◆ **TO DO**: Search the data for "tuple". Return each matching line.

Items listed in a dataset:
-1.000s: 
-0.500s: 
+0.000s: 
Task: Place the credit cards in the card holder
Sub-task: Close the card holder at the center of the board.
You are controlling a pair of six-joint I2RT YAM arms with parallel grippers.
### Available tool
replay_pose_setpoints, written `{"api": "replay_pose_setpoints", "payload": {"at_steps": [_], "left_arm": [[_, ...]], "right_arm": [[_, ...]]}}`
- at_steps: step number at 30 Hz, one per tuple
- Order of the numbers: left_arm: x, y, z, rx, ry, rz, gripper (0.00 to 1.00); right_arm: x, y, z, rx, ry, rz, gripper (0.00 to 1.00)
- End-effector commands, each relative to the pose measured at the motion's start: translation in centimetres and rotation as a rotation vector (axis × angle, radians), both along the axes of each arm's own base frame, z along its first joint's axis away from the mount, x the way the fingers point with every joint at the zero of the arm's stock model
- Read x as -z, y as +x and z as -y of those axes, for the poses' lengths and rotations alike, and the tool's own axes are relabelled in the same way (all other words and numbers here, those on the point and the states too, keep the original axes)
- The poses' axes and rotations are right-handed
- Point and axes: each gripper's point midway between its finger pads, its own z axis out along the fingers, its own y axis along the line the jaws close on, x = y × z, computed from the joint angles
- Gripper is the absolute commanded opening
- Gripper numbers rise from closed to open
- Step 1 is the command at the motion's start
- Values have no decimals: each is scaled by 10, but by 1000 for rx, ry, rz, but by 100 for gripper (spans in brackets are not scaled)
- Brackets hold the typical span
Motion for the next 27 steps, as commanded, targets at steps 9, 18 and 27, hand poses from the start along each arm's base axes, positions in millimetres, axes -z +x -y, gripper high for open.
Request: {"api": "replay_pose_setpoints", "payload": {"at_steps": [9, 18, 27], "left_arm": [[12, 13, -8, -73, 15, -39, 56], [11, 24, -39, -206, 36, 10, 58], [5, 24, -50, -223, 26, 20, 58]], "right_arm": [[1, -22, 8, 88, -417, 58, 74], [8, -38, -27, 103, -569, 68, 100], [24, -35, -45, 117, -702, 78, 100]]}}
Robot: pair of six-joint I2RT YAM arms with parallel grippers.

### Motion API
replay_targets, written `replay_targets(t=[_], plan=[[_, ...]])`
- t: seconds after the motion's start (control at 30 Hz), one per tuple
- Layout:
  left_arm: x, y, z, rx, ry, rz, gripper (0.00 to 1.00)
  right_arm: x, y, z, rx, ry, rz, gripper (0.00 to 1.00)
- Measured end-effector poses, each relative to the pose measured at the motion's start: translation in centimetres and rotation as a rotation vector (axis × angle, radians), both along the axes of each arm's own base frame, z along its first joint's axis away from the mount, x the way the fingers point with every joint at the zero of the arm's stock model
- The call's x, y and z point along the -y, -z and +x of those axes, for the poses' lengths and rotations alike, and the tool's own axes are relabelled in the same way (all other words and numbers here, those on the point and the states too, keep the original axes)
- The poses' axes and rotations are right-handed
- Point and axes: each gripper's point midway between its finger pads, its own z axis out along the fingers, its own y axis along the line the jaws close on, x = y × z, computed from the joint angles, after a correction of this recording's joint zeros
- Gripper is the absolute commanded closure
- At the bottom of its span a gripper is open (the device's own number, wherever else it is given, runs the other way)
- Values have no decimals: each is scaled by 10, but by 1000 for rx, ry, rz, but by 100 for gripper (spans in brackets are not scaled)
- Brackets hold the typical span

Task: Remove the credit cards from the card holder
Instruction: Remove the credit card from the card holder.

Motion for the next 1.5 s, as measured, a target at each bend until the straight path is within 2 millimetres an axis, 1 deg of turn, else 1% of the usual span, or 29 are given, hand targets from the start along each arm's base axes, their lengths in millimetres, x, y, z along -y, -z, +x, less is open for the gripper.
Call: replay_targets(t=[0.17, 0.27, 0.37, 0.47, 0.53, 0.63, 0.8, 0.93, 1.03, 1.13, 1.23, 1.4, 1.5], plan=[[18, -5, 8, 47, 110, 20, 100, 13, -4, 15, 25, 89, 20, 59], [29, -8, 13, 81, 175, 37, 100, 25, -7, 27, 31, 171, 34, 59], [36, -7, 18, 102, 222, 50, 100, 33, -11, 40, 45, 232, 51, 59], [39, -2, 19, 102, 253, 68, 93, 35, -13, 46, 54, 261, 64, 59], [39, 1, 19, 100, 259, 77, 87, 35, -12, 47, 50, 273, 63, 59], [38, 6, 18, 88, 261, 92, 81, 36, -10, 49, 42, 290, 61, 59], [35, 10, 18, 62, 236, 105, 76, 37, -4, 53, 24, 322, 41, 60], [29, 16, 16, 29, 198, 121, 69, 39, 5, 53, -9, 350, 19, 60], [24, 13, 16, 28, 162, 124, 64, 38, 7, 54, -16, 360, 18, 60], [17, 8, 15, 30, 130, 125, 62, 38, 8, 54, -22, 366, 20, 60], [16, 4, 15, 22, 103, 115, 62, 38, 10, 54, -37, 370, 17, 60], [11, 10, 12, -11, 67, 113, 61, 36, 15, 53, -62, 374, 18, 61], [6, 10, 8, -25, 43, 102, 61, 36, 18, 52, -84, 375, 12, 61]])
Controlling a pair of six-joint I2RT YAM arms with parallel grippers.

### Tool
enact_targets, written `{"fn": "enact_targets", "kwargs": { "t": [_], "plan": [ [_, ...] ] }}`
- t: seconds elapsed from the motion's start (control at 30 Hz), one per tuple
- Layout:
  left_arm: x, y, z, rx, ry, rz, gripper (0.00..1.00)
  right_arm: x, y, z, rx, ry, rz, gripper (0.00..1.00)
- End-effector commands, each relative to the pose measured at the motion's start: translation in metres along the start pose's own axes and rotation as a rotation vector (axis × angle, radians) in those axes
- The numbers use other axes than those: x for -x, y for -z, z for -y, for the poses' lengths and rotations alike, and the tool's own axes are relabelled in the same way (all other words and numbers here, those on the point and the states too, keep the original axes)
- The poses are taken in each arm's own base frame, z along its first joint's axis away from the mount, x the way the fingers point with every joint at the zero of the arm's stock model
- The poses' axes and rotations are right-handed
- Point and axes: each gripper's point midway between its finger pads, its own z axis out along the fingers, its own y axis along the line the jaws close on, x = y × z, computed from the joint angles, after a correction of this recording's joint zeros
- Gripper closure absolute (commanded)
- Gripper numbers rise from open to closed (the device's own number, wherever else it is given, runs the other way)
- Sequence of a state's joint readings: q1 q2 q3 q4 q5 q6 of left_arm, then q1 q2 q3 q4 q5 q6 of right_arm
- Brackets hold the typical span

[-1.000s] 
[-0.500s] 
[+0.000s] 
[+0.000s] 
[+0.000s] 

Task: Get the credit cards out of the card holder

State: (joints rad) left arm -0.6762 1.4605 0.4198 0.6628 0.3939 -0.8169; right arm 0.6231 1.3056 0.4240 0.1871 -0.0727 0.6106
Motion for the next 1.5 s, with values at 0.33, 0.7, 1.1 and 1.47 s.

◆ **TASK ANSWER**:
- at_steps: step number at 30 Hz, one per tuple
- t: seconds after the motion's start (control at 30 Hz), one per tuple
- t: seconds elapsed from the motion's start (control at 30 Hz), one per tuple

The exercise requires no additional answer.